Metadata-Version: 2.1
Name: mdtidy
Version: 0.4.0
Summary: A Python library for processing conversation data, creating Jupyter Notebooks, handling Google Drive uploads, and updating Google Sheets.
Home-page: https://github.com/davidkjeremiah/mdtidy
Author: David Jeremiah
Author-email: flasconnect@gmail.com
License: MIT
Classifier: Programming Language :: Python :: 3
Classifier: License :: OSI Approved :: MIT License
Classifier: Operating System :: OS Independent
Requires-Python: >=3.6
Description-Content-Type: text/markdown
License-File: LICENSE

# mdtidy

**mdtidy** is a Python library designed to process conversational AI outputs (specifically GPT and Gemini) into Jupyter Notebooks (.ipynb), while also counting code errors within the content.

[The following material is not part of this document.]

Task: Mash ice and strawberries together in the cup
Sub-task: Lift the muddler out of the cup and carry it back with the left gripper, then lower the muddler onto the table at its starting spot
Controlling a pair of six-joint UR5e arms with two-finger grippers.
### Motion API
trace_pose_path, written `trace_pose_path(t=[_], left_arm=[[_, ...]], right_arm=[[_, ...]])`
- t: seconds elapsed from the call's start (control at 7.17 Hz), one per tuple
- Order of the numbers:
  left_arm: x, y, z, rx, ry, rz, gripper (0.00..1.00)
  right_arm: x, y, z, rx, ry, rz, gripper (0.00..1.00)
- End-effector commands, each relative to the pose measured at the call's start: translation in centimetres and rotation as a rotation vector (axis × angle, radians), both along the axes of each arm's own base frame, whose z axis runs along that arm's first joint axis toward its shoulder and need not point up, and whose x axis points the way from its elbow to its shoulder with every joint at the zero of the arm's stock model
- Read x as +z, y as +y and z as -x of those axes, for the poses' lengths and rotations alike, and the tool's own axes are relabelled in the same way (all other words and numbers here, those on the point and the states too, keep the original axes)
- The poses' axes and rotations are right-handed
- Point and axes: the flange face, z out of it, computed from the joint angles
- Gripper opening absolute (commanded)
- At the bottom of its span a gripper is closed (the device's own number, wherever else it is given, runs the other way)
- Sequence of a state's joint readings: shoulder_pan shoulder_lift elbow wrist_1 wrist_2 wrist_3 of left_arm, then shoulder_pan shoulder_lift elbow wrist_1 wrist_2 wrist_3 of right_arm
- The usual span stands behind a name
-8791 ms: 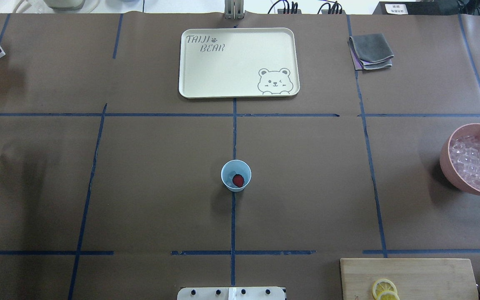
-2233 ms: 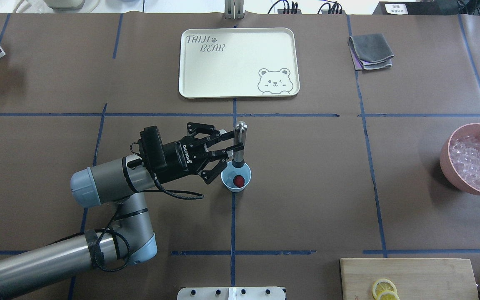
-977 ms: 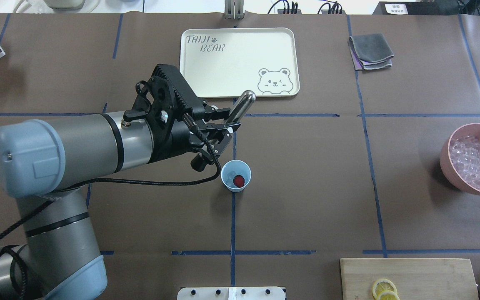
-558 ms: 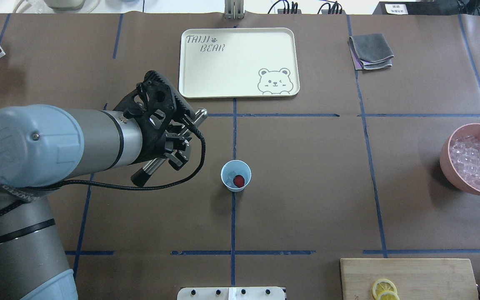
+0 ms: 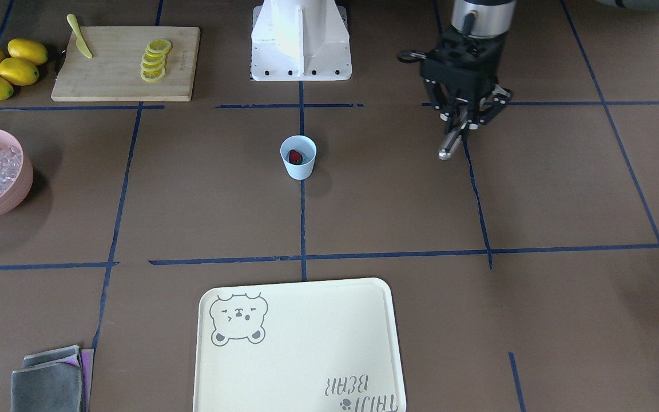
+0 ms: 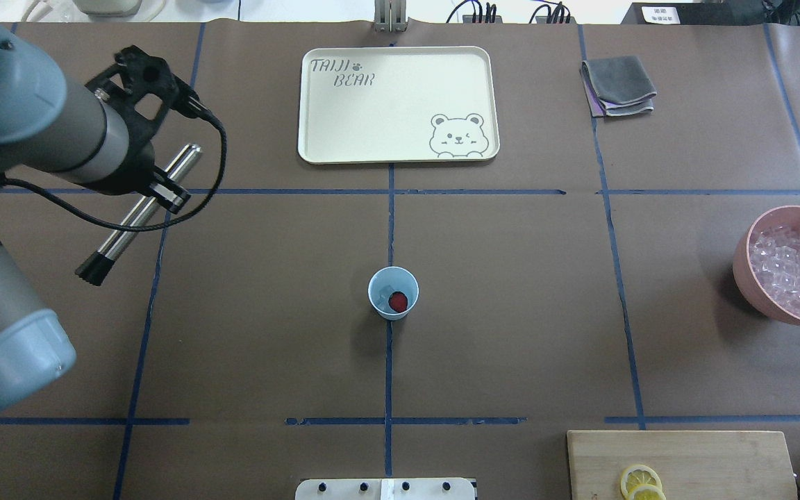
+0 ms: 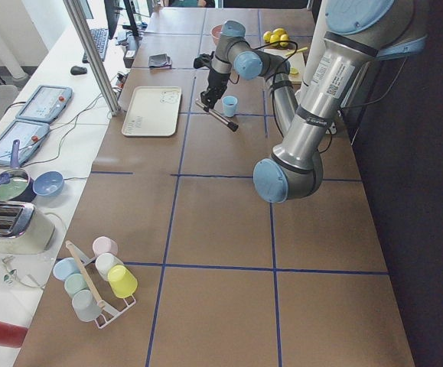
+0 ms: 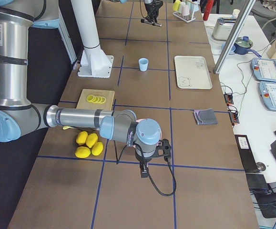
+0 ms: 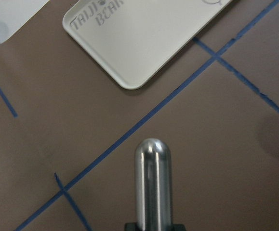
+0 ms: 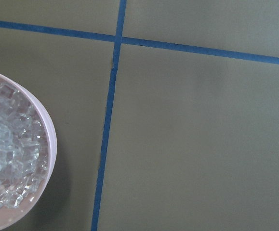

It's an intuitive tool for transforming raw markdown, code blocks, and conversation data into well-structured Jupyter notebooks, specifically tailored for reviewing AI-generated conversation data and integrating with Google Drive and Google Sheets for enhanced data management.

## Features

- **Markdown to Jupyter Notebook**: Convert markdown content with embedded Python code blocks into a Jupyter Notebook file.
- **Error Counting**: Identify and count common Python error types within the content.
- **Conversation Analysis**: Supports parsing and formatting conversation data from both GPT and Gemini models.
- **Google Drive Integration**: Upload processed notebooks to Google Drive.
- **Google Sheets Integration**: Update Google Sheets with processed conversation data and error counts.

## Installation

Install mdtidy using pip:

```sh
pip install mdtidy
```

## Usage

### Convert GPT Conversations to Notebook

This example shows how to process GPT conversation data into a structured Jupyter notebook.

```python
from mdtidy.process_gpt_conversation import process_gpt_conversation

# Trigger the processing of a GPT conversation, prompting for required details
process_gpt_conversation()
```

### Convert Gemini Conversations to Notebook

This example details processing Gemini model conversations into a notebook format, integrating error analysis.

```python
from mdtidy.process_gemini_conversation import process_gemini_conversation

input_string_1 = """
# Insert the content of the first input string here, preserving its structure.
"""

input_string_2 = """
# Insert the content of the second input string here, preserving its structure.
"""

# Add more input strings as needed.

# Prepare your input strings for the Gemini model conversation
input_strings = [input_string_1, input_string_2]  # Extend this list as needed.
process_gemini_conversation(input_strings)
```

### Count Code Errors

This function identifies and counts typical Python errors within given content.

```python
from mdtidy.process_gemini_conversation import count_code_errors

# Example content with typical Python errors
input_strings_with_errors = [
    """
Traceback (most recent call last):
  File "<stdin>", line 1, in <module>
NameError: name 'variable' is not defined

Traceback (most recent call last):
  File "<stdin>", line 1, in <module>
TypeError: unsupported operand type(s) for +: 'int' and 'str'
"""
]

# Count and display code errors
error_counts = count_code_errors(input_strings_with_errors)
print(error_counts)
```

### Update Google Sheets

This example shows how to update Google Sheets with processed conversation data and error counts. The first time you run this function, you will be prompted to provide the name of the Google Sheet and the path to your Google Sheets API credentials. These details will be saved for future use, but you will have the option to update them if needed.

```python
from mdtidy.update_google_sheets import update_google_sheet

# Update the Google Sheet
update_google_sheet()
```

The `update_google_sheet` function will automatically use the default directory `comp_ana_json` for JSON files and the stored Google Sheets credentials and spreadsheet name from the configuration file (`google_sheets.ini`).

## License

This project is licensed under the MIT License - see the LICENSE file for details.